YOUR GOAL: Set down every line of the data, unchanged and complete.

SUPPLIED MATERIAL:
◆ ◆ ◆ ◆ ◆

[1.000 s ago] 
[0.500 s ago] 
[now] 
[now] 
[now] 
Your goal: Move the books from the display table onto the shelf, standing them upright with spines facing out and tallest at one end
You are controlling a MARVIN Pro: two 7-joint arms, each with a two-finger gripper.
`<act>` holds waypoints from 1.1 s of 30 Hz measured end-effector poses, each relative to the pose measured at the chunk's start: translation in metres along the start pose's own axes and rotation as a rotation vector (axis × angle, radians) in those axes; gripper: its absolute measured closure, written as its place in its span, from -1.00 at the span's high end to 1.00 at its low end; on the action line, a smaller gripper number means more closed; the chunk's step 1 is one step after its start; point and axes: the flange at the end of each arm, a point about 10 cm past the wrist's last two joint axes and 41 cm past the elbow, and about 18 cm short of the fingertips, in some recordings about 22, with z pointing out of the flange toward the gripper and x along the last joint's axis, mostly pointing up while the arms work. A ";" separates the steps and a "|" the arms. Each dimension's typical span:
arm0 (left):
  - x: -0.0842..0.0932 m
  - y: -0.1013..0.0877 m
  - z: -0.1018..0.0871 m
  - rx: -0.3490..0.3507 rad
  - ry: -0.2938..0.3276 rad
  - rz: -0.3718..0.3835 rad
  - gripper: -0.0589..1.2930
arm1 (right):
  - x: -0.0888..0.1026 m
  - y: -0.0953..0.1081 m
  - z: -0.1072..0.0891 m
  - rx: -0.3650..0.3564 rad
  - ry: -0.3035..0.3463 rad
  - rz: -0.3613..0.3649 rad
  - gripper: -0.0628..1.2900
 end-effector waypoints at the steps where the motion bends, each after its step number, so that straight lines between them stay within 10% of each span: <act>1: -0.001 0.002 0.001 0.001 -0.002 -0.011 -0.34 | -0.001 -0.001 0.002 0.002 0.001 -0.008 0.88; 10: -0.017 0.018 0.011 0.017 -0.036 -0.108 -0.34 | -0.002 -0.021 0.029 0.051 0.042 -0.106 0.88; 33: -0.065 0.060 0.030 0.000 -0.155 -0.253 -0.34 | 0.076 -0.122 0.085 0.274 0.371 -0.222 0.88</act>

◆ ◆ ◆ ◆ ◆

EXERCISE OUTPUT:
[1.000 s ago] 
[0.500 s ago] 
[now] 
[now] 
[now] 
Your goal: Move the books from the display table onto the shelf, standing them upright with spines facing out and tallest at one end
You are controlling a MARVIN Pro: two 7-joint arms, each with a two-finger gripper.
`<act>` holds waypoints from 1.1 s of 30 Hz measured end-effector poses, each relative to the pose measured at the chunk's start: translation in metres along the start pose's own axes and rotation as a rotation vector (axis × angle, radians) in those axes; gripper: its absolute measured closure, written as its place in its span, from -1.00 at the span's high end to 1.00 at its low end; on the action line, a smaller gripper number means more closed; the chunk's step 1 is one step after its start; point and axes: the flange at the end of each arm, a point about 10 cm past the wrist's last two joint axes and 41 cm past the elbow, and about 18 cm short of the fingertips, in some recordings about 22, with z pointing out of the flange toward the gripper and x along the last joint's axis, mostly pointing up while the arms work. A ";" separates the steps and a "|" the arms. Each dimension's typical span:
arm0 (left):
  - x: -0.0842..0.0932 m
  - y: -0.1013..0.0877 m
  - z: -0.1018..0.0871 m
  - rx: -0.3490..0.3507 rad
  - ry: -0.2938..0.3276 rad
  - rz: -0.3718..0.3835 rad
  - gripper: -0.0589..1.2930
arm1 (right):
  - x: -0.0888..0.1026 m
  - y: -0.0953..0.1081 m
  - z: -0.1072..0.0891 m
  - rx: -0.3650..0.3564 rad
  - ry: -0.3035..0.3463 rad
  - rz: -0.3613..0.3649 rad
  - gripper: -0.0628..1.2900
 end-effector waypoints at the steps where the motion bends, each after its step number, so that straight lines between them stay within 10% of each span: <act>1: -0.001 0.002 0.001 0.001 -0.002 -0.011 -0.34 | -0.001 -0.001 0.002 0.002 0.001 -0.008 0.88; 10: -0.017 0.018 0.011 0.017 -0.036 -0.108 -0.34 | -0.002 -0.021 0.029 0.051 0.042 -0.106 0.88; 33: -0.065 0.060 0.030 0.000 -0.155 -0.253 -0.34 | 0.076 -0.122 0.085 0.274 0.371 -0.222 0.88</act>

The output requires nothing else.